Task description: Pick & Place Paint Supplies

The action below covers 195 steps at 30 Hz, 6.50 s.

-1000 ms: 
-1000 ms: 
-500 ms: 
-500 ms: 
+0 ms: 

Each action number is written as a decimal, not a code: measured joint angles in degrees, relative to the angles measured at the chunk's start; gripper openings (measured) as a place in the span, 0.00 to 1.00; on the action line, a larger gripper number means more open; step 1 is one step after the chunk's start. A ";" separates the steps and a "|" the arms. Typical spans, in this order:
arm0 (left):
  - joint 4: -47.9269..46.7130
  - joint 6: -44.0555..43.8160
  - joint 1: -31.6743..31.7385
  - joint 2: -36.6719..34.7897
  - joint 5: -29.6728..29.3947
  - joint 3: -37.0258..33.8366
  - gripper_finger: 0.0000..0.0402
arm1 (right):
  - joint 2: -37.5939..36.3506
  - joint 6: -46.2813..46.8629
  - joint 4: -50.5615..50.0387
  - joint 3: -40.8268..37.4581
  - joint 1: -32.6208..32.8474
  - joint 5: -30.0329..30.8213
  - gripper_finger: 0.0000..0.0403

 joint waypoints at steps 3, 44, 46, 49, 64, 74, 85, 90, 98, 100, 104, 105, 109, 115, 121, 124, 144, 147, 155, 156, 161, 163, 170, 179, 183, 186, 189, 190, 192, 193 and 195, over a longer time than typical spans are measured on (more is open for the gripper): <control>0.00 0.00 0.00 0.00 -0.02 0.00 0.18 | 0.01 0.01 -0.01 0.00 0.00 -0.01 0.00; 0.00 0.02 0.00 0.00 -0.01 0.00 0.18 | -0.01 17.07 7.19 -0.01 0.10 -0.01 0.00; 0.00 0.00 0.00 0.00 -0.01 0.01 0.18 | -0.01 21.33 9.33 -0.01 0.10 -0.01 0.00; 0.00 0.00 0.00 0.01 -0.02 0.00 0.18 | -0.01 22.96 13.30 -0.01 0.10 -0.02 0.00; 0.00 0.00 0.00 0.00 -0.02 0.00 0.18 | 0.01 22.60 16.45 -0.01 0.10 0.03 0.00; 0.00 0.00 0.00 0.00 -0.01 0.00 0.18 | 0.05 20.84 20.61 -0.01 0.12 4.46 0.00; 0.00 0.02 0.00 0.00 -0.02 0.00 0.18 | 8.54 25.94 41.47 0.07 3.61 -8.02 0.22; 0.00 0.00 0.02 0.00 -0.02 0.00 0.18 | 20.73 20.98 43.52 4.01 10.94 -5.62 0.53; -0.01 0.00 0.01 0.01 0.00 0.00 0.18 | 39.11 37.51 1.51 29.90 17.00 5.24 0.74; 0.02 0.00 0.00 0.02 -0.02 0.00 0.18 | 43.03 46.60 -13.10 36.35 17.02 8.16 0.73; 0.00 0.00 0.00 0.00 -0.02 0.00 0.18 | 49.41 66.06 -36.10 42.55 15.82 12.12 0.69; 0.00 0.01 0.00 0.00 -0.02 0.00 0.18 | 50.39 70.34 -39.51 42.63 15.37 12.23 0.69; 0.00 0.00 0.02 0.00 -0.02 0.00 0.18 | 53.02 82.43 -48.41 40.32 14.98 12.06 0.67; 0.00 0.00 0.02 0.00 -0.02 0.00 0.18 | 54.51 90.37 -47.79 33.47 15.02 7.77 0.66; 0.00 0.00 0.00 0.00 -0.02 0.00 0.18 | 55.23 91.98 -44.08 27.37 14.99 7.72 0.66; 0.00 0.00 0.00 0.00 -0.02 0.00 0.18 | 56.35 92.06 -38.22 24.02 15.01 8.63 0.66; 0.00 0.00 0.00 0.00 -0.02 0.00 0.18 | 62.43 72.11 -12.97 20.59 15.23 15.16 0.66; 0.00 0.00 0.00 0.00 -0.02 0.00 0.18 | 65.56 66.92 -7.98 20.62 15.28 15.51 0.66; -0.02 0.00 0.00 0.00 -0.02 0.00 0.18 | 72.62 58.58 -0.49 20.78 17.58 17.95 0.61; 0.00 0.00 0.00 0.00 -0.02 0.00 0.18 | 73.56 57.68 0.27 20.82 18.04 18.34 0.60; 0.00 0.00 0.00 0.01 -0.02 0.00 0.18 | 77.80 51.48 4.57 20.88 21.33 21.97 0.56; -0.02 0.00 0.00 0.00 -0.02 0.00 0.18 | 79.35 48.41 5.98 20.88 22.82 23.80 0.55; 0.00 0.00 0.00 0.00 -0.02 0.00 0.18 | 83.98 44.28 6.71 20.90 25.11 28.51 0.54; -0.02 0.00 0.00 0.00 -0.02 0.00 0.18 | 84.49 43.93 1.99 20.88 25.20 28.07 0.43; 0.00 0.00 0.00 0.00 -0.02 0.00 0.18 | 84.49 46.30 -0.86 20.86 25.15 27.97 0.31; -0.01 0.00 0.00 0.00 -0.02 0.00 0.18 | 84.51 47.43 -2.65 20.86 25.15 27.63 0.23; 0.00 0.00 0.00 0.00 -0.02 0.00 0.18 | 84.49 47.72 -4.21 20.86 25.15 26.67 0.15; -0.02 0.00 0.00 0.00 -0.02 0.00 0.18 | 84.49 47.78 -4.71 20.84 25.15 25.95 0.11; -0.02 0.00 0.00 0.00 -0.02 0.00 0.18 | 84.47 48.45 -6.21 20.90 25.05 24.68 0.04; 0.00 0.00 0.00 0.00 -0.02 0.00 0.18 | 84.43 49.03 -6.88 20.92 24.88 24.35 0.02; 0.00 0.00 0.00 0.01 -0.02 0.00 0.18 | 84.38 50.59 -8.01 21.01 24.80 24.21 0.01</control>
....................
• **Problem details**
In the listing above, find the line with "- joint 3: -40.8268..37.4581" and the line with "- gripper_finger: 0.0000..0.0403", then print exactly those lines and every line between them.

• **Result**
  - joint 3: -40.8268..37.4581
  - joint 1: -32.6208..32.8474
  - joint 5: -30.0329..30.8213
  - gripper_finger: 0.0000..0.0403

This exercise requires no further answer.